Quando nasci os meus pais moravam lá. Foi a primeira casa deles enquanto casal. Mas muito novo, saímos de lá. É uma coincidência engraçada mas a terra com a qual tenho raízes é a Parede.
Licenciou-se em Londres em Filosofia, Política e Economia. Que portas é que essa experiência lhe abriu no caminho traçado até aqui?
Ter oportunidade de estudar no Reino Unido e de sair de casa dos meus pais aos 18 anos foi uma experiência incrível. Em primeiro lugar, obrigou-me a ser completamente autónomo, obrigou-me também a conhecer um novo grupo de amigos, formar laços com outras pessoas.

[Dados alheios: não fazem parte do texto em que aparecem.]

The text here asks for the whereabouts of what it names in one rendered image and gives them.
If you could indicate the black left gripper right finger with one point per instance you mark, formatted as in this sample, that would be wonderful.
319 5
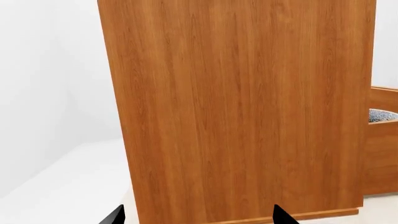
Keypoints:
282 217

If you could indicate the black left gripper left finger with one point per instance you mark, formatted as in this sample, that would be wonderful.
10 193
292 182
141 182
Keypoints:
115 217

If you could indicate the wooden cabinet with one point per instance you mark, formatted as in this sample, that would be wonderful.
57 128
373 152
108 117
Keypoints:
236 109

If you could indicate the low wooden furniture piece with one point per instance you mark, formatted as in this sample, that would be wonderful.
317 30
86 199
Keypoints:
381 154

E também me permitiu frequentar esse curso que é muito interdisciplinar, que junta as diferentes áreas da política, da economia e da filosofia, todas elas se tocam mutuamente. A política precisa da filosofia para poder ter um fundamento e uma substância, e a economia nasceu da política. Aliás, a primeira designação para o estudo da economia era economia política. Para mim fazia todo o sentido estudar este curso interdisciplinar e aprendi muitíssimo nesta partilha de saberes.
Tive experiências riquíssimas na associação de estudantes e nos movimentos ativistas de Inglaterra que me deixaram também uma forma um pouco diferente de encarar a política e que me alertaram também para um conjunto de causas, nomeadamente a propina zero que depois, cá em Portugal, entretanto temos vindo a defender na JS. Foi uma oportunidade de conhecer outras ideias políticas que foi muito interessante.
Nunca tive dúvidas de que era em Portugal que queria fazer política e contribuir para o país
Foi então no Reino Unido que iniciou a sua participação ativa na política?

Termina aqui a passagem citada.